A number theory problem by Bhaskar Arya

Whenever you see this kind of problem,this thought should come to your mind: $(x-2007)(y-2007)$ as this simplifies to $x*y-2007(x+y)+2007^{2}$ because from the given data we have: $x*y-2007(x+y)=0$ $\Longrightarrow(x-2007)(y-2007)=2007^{2}.$ Now, $2007=3^{2}*223\Longrightarrow\ 2007^{2}=3^{4}*223^{2}$ The total number of factors is equal to $5*3=15.$ A new technique that I found today was that to find the number of un-ordered pairs of factors,if you have the total number of factors you divide the total number of factors by 2 and take the smallest integer that is greater than it.In mathematical terms: $\lceil\dfrac{15}{2}=8$ Does somebody have the proof of this?

$\frac {1}{x} + \frac {1}{y} = \frac {1}{2007}$

$2007x + 2007y = xy$

$2007x= y (x-2007)$

$y= \frac {2007x}{x-2007}$

Since $x,y$ are natural no.s. so using the relation we can put the values of $x$ to get the value of $y$ .
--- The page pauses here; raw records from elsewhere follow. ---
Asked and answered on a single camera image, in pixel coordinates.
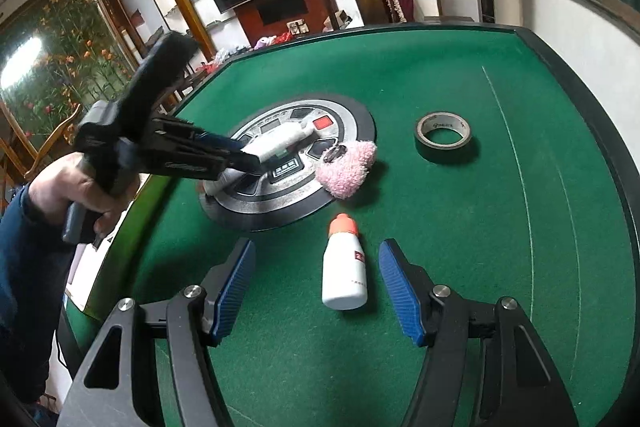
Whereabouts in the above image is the wooden armchair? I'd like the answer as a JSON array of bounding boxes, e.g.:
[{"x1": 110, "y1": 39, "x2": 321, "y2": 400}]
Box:
[{"x1": 23, "y1": 104, "x2": 82, "y2": 182}]

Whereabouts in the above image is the white dropper bottle orange cap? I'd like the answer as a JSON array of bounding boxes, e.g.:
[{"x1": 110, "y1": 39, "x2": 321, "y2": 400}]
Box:
[{"x1": 321, "y1": 213, "x2": 368, "y2": 311}]

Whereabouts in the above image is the blue sleeved left forearm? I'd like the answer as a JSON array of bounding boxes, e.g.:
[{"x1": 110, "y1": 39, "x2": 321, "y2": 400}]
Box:
[{"x1": 1, "y1": 187, "x2": 75, "y2": 404}]

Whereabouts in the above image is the person's left hand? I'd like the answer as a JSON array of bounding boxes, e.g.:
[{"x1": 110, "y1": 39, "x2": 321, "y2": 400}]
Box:
[{"x1": 28, "y1": 152, "x2": 140, "y2": 237}]

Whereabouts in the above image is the gold-rimmed white storage box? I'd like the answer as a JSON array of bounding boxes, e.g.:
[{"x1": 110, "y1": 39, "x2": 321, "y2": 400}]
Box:
[{"x1": 62, "y1": 171, "x2": 177, "y2": 320}]

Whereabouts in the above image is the black tape roll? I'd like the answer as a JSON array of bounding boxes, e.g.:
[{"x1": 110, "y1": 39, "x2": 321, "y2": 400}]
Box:
[{"x1": 413, "y1": 112, "x2": 473, "y2": 160}]

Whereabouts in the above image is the pink fluffy heart keychain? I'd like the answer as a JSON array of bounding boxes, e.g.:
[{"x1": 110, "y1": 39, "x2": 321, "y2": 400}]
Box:
[{"x1": 314, "y1": 141, "x2": 378, "y2": 199}]

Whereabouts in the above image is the long white blue orange box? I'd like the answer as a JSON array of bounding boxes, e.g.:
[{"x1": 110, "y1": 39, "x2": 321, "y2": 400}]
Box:
[{"x1": 202, "y1": 123, "x2": 317, "y2": 198}]

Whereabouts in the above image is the red wooden tv cabinet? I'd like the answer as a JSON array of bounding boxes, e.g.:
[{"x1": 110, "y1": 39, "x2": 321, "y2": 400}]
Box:
[{"x1": 233, "y1": 0, "x2": 330, "y2": 46}]

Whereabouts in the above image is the round silver table centre panel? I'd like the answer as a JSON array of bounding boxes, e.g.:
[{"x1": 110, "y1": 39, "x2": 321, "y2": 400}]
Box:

We will finally get 8 unordered pairs that are

$x=2008,\ y=4030056$

$x=2010,\ y=1344690$

$x=2016,\ y=449568$

$x=2034,\ y=151194$

$x=2088,\ y=51736$

$x=2230,\ y=20070$

$x=2676,\ y=80208$

$x=4014,\ y=4014$

Number of ordered solutions= number of factors of (2007)^2=15 for one value x=y and 14 ordered pairs= 7 unordered pairs therefore total number of solutions = 8

multiplying both sides with 2007xy $2007(x+y)=xy\longrightarrow xy-2007(x+y)+2007^2=2007^2$ $(x-2007)(y-2007)=2007^2$ lets see the number of factors f(2007^2) $2007^2=3^4*233^2$ $f(2007^2)=(4+1)(2+1)=15$ the number of order pairs are 15 and $no.\quad of\quad unordered\quad pair=\lceil \dfrac{no.\quad of\quad ordered\quad pair}{2}\rceil=\boxed{8}$

There are 8-

2008, 4030056

2010,1344690

2016,449568

2034,151194

2088,51736

2230,20070

2676,8028

4014,4014

I used a c++ program for it.